Drawing and Morphology of Textile Fiber

On drawing and orientation, the synthetic fibers become smaller in diameter and additional crystalline, and imperfections within the fiber morphology are improved somewhat. Side-by-side bicomponent or biconstituent fibers on drawing become wavy and bulky.

Fig: Aspects of Internal Fiber Morphology

In natural fibers, the orientation of the molecules among the fiber is determined by the biological source throughout the expansion and maturity method of the fiber.

The form and structure of polymer molecules in relevance each other among the fiber can depend upon the relative alignment of the molecules in relationship to 1 another. Those areas wherever the polymer chains are closely aligned and packed along are crystalline areas inside the fiber, wherever as those areas where there's basically no molecular alignment are mentioned as amorphous areas. Dyes and finishes will penetrate the amorphous portion of the fiber, however not the ordered crystalline portion.

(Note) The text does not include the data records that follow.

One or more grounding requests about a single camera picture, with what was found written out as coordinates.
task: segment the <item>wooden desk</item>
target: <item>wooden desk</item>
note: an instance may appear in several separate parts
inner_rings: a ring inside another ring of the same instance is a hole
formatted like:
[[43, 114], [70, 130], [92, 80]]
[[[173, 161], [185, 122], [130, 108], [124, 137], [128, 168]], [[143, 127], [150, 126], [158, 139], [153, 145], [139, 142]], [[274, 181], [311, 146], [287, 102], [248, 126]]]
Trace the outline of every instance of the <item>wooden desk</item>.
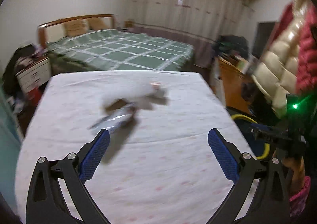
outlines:
[[250, 77], [242, 74], [235, 66], [223, 58], [218, 58], [218, 63], [227, 107], [250, 114], [247, 102], [241, 97], [241, 84], [244, 80], [249, 80]]

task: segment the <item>nightstand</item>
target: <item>nightstand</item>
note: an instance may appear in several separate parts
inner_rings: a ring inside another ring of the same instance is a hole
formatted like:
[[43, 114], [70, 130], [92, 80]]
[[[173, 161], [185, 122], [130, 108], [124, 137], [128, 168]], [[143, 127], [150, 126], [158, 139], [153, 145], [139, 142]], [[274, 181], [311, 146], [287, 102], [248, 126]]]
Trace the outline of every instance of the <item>nightstand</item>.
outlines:
[[23, 93], [28, 93], [34, 87], [43, 85], [51, 78], [51, 65], [47, 56], [39, 57], [33, 64], [16, 74]]

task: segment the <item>pink sleeve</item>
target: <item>pink sleeve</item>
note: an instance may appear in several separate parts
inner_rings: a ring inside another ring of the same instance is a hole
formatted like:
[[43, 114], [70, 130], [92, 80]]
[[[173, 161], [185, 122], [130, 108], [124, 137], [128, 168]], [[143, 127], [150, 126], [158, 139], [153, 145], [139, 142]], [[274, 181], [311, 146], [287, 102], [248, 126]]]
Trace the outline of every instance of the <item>pink sleeve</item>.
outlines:
[[304, 210], [306, 200], [310, 190], [310, 177], [305, 176], [305, 185], [303, 189], [289, 199], [291, 218], [298, 216]]

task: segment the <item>wooden bed frame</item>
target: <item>wooden bed frame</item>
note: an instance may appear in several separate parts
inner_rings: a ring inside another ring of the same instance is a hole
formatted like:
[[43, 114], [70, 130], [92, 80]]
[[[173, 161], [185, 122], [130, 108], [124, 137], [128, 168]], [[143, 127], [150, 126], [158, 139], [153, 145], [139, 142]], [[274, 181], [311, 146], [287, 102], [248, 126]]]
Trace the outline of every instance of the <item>wooden bed frame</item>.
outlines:
[[88, 19], [88, 18], [111, 18], [111, 28], [115, 28], [115, 18], [112, 14], [96, 14], [96, 15], [83, 15], [83, 16], [76, 16], [66, 19], [58, 19], [55, 21], [51, 21], [42, 25], [39, 25], [37, 28], [37, 34], [39, 43], [42, 46], [42, 48], [46, 48], [46, 35], [45, 35], [45, 28], [51, 27], [54, 25], [58, 25], [67, 21], [76, 20], [76, 19]]

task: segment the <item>bracelet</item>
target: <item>bracelet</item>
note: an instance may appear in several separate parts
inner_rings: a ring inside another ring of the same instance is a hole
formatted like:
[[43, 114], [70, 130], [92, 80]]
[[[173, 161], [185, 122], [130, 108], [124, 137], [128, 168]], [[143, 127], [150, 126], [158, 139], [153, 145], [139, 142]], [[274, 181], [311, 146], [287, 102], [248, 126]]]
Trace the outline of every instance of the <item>bracelet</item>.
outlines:
[[298, 193], [301, 192], [305, 187], [306, 187], [306, 177], [304, 178], [304, 185], [303, 185], [303, 187], [302, 187], [301, 189], [299, 189], [298, 191], [293, 192], [292, 194], [290, 194], [290, 197], [292, 197], [292, 196], [298, 194]]

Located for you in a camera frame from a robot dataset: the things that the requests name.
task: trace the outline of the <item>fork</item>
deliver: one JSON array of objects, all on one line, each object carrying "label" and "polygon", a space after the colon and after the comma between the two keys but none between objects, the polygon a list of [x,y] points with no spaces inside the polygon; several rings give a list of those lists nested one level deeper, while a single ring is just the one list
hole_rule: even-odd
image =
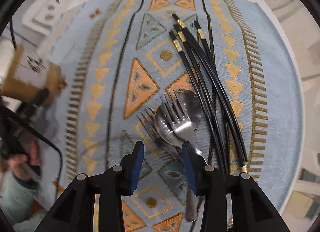
[{"label": "fork", "polygon": [[164,101],[163,97],[160,96],[161,102],[164,105],[161,106],[164,118],[177,137],[179,137],[182,140],[189,141],[191,145],[195,148],[196,153],[198,155],[203,156],[201,151],[195,146],[193,139],[192,121],[188,115],[188,112],[185,109],[183,103],[179,100],[177,92],[175,90],[173,90],[173,92],[177,100],[175,100],[172,97],[170,92],[169,94],[172,99],[174,108],[172,107],[171,101],[166,93],[164,93],[166,102]]},{"label": "fork", "polygon": [[[157,133],[155,129],[155,111],[150,108],[151,112],[148,112],[148,110],[144,109],[147,115],[149,116],[150,120],[142,113],[140,114],[143,116],[143,120],[138,116],[142,126],[146,130],[147,134],[150,136],[150,138],[154,141],[156,146],[161,149],[162,151],[170,153],[173,158],[183,167],[183,161],[181,156],[178,154],[176,147],[171,145],[170,143],[167,143],[165,140],[163,140],[159,134]],[[188,190],[187,190],[187,197],[186,197],[186,213],[185,213],[185,219],[188,222],[195,221],[197,217],[197,207],[196,207],[196,196],[193,194],[189,184],[188,184]]]}]

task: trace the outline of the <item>silver spoon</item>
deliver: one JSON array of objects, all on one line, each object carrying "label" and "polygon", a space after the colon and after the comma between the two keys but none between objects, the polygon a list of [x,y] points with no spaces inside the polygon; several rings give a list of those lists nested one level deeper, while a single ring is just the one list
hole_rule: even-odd
[{"label": "silver spoon", "polygon": [[[197,128],[201,121],[201,115],[202,115],[202,109],[200,105],[199,98],[195,93],[193,93],[190,90],[186,90],[183,93],[179,94],[179,99],[185,106],[189,117],[192,121],[193,128]],[[156,117],[155,117],[155,125],[156,130],[160,137],[164,139],[166,142],[172,144],[173,146],[182,148],[182,144],[184,140],[178,138],[174,132],[171,130],[169,126],[167,126],[167,123],[165,121],[165,117],[163,115],[163,110],[161,108],[158,108],[156,111]]]}]

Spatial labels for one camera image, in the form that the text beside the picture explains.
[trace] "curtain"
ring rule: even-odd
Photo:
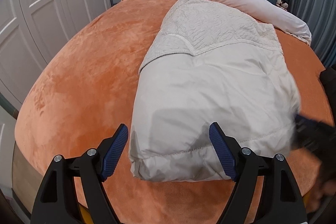
[[[323,65],[336,63],[336,0],[290,0],[289,12],[307,23],[311,47]]]

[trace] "blue gripper pad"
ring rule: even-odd
[[[235,181],[237,178],[235,158],[214,124],[210,125],[209,137],[225,174]]]
[[[120,159],[121,153],[123,152],[127,143],[127,140],[128,128],[126,125],[124,125],[119,131],[117,137],[115,138],[113,144],[111,145],[103,160],[103,168],[101,172],[101,177],[103,181],[107,180],[108,177],[113,175],[113,172]]]

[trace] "stuffed animal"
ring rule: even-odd
[[[277,0],[276,6],[278,6],[279,8],[287,11],[288,9],[288,3],[285,2],[284,0]]]

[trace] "metal screw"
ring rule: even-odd
[[[248,148],[243,148],[241,151],[242,151],[242,153],[243,153],[244,155],[249,155],[249,154],[251,154],[251,150],[248,149]]]
[[[57,155],[54,157],[54,161],[59,162],[62,159],[61,155]]]
[[[88,152],[87,152],[87,154],[89,155],[89,156],[93,156],[93,155],[95,155],[97,153],[97,150],[95,150],[95,149],[90,149],[90,150],[88,150]]]
[[[285,157],[281,154],[277,154],[277,160],[279,161],[283,161],[285,159]]]

A number of theories exist regarding the arrangement of crystal-line and amorphous areas inside a fiber. Individual crystalline areas during a fiber are usually mentioned as micro fibrils. Micro fibrils will associate into larger crystalline teams, which are known as fibrils or micelles. Micro fibrils are 30-100 A (10-to meters) long, whereas fibrils and micelles are typically 200-600 A long. This compares to the individual molecular chains, that vary from three hundred to 1,500 A long and that are typically a part of each crystalline and amorphous areas of the polymer and, therefore, give continuity and association of the varied crystalline and amorphous areas among the fiber. Variety of theories are developed to clarify the interconnection of crystalline and amorphous areas within the fiber and embrace such ideas as fringed micelles or fringed fibrils, molecular chain folding, and extended chain ideas. The amorphous areas among a fiber are going to be comparatively loosely packed and related to each other, and areas or voids can seem because of discontinuities inside the structure. Figure outlines the assorted aspects of internal fiber morphology with regard to polymer chains.

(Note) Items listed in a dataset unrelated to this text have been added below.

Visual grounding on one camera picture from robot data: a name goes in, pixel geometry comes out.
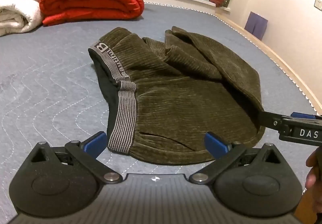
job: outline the metal screw
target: metal screw
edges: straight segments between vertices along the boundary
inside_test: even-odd
[[[120,178],[120,175],[115,172],[109,172],[104,175],[104,178],[108,181],[117,181]]]
[[[208,176],[203,173],[196,173],[192,175],[192,179],[197,182],[202,182],[202,181],[206,181],[208,179]]]

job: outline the folded white blanket
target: folded white blanket
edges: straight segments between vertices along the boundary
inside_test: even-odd
[[[39,3],[35,0],[0,0],[0,36],[28,32],[42,20]]]

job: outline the wall socket
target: wall socket
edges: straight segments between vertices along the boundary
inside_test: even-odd
[[[322,10],[322,1],[321,0],[315,0],[314,6],[317,9]]]

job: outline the white wall
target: white wall
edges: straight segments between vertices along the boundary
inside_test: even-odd
[[[322,11],[315,0],[231,0],[232,21],[244,27],[251,11],[268,20],[263,42],[322,102]]]

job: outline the purple board
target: purple board
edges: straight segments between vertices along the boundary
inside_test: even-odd
[[[259,40],[262,40],[267,28],[267,22],[268,20],[264,19],[260,15],[255,14],[254,12],[251,12],[245,25],[245,30]]]

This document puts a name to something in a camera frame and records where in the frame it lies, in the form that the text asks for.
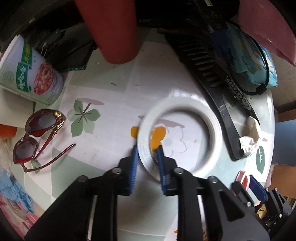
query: white label sticker
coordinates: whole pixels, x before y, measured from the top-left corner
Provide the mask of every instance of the white label sticker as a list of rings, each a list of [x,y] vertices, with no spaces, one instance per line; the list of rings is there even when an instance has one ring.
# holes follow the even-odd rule
[[[213,4],[211,3],[211,0],[205,0],[205,3],[210,6],[210,7],[213,7]]]

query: green flower print
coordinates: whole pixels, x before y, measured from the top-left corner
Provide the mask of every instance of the green flower print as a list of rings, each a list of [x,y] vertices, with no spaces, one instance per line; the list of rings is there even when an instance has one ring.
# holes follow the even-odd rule
[[[73,109],[67,114],[69,121],[73,121],[71,124],[72,137],[80,136],[84,130],[86,133],[94,133],[94,121],[96,121],[101,115],[96,109],[89,110],[91,103],[83,110],[82,102],[76,100],[74,102]]]

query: pink fabric
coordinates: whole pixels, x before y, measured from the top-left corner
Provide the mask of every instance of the pink fabric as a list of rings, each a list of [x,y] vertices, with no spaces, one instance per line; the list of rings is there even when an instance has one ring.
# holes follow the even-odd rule
[[[278,57],[296,66],[296,38],[281,13],[268,0],[240,0],[241,29]]]

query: orange flower print
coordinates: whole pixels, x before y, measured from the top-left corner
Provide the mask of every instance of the orange flower print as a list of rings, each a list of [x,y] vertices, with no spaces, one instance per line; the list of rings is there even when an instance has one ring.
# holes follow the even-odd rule
[[[139,127],[133,126],[131,128],[131,136],[135,139],[137,139]],[[154,130],[151,133],[151,141],[150,141],[150,148],[152,151],[156,151],[157,147],[161,145],[161,142],[163,138],[165,137],[165,127],[160,126],[154,128]]]

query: roll of tape
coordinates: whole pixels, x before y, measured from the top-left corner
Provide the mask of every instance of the roll of tape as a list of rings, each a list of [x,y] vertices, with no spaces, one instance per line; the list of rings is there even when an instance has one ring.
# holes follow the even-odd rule
[[[193,171],[196,177],[207,178],[220,157],[222,148],[222,131],[214,112],[198,100],[190,97],[169,97],[152,107],[143,119],[138,130],[137,145],[141,162],[145,169],[156,179],[160,180],[157,164],[153,160],[150,149],[151,131],[156,121],[164,114],[172,111],[190,111],[199,115],[206,123],[210,134],[210,148],[202,165]]]

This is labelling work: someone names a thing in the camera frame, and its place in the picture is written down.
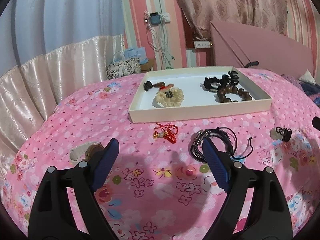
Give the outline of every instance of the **floral print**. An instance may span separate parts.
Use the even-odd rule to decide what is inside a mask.
[[[63,100],[39,131],[16,154],[1,189],[1,200],[13,221],[26,234],[31,207],[46,169],[68,169],[68,152],[83,143],[104,146],[110,138],[120,144],[119,156],[104,185],[95,192],[97,203],[119,238],[190,240],[202,238],[216,217],[226,193],[209,166],[191,158],[188,144],[200,129],[233,129],[241,154],[252,137],[253,153],[243,160],[248,168],[271,166],[284,189],[296,234],[320,200],[320,132],[311,127],[320,109],[302,91],[264,70],[244,69],[272,98],[268,112],[173,122],[177,142],[152,139],[155,124],[133,124],[128,108],[143,74],[91,84]],[[290,89],[283,93],[283,87]],[[273,141],[276,126],[292,129],[289,142]],[[73,189],[71,210],[86,232]],[[250,208],[247,196],[236,230],[244,226]]]

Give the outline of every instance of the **white power outlet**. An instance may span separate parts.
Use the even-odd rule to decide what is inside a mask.
[[[195,41],[194,44],[196,49],[210,48],[212,46],[210,41]]]
[[[169,22],[171,22],[171,20],[170,20],[170,13],[164,13],[163,16],[164,16],[164,23],[169,23]]]

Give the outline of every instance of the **silver screw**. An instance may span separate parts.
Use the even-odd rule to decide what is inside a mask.
[[[241,162],[234,162],[233,163],[233,166],[235,166],[236,168],[241,168],[243,165],[242,165],[242,163]]]
[[[87,165],[88,165],[88,163],[85,162],[85,161],[82,161],[82,162],[79,163],[79,167],[80,167],[80,168],[84,168],[84,167],[86,167]]]
[[[54,172],[55,169],[56,169],[56,168],[55,168],[54,166],[50,166],[50,167],[47,169],[47,172],[52,173],[52,172]]]
[[[271,167],[266,167],[266,172],[267,172],[267,173],[273,173],[273,168],[271,168]]]

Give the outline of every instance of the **blue gripper pad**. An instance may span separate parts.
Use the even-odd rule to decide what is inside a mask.
[[[231,170],[229,167],[226,167],[223,164],[223,160],[221,160],[218,156],[219,153],[217,148],[209,138],[204,138],[202,142],[202,153],[219,188],[222,188],[225,192],[228,192]]]
[[[116,161],[119,154],[119,142],[112,138],[109,144],[104,149],[103,156],[94,169],[93,181],[91,184],[91,189],[96,192],[97,189],[101,188],[105,183],[107,176]]]

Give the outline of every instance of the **blue curtain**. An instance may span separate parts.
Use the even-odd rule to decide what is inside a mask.
[[[0,76],[61,46],[119,34],[122,0],[11,0],[0,17]]]

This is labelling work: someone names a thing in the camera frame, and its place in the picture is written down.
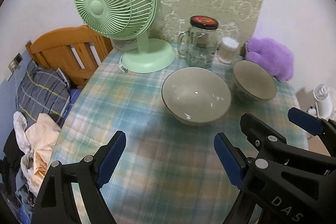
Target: white small fan
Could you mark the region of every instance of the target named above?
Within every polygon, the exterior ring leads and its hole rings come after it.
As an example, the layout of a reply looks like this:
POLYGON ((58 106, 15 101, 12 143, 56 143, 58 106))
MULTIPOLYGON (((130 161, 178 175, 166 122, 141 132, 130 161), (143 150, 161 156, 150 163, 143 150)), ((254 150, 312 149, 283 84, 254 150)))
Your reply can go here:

The forces that keep crystalline areas along among a fiber embrace chemical bonds (covalent, ionic) as well as secondary bonds (hydrogen bonds, Vander Waals forces, dipole-dipole interactions). Valence bonds result from sharing of electrons between atoms, like found in carbon-carbon, carbon-oxygen, and carbon-nitrogen bonding, among organic com-pounds. Valency bonds connexion adjacent polymer chains are remarked as cross links. Ionic bonding happens once molecules present or settle for electrons from each other, as once a metal salt reacts with acid aspect chains on a polymer among a fiber. Chemical bonds are a lot of stronger than secondary bonds formed between polymer chains, however the full associative force between polymer chains may be massive since a really sizable amount of such bonds could occur between adjacent polymer chains. Hydrogen bonds are the strongest of the secondary bonds and occur between electro positive hydrogen atoms and electro negative atoms like oxygen, nitrogen, and halogens on opposing polymer chains. Nylon, protein, and cellulosic fibers are capable of intensive hydrogen bonding. Van der Waals interactions between polymer chains occur once clouds of electrons from every chain are available in shut proximity, thereby promoting a little force between chains. The additional extended the cloud of electrons, the stronger the van der Waals interactions are going to be. Covalently bonded materials can show some uneven distribution of electron density over the molecule because of the differing electro negativity of the atoms and electron distribution over the molecule to make dipoles. Dipoles on adjacent polymer chains of opposite charge and shut proximity are interested in one another and promote secondary bonding. Once an artificial fiber is stretched or drawn, the molecules in most cases can orient themselves in crystalline areas parallel to the fiber axis, though crystalline areas in some chain-folded polymers like polypropylene may be aligned vertically to the fiber axis. The degree of crystallinity is going to be affected by the full forces available for chain interaction, the gap between parallel chains, and therefore the similarity and uniformity of adjacent chains. The structure and arrangement of individual polymer chains additionally affects the morphology of the fiber. Also, cistrans configurations or optical isomers of polymers will have terribly totally different physical and chemical properties.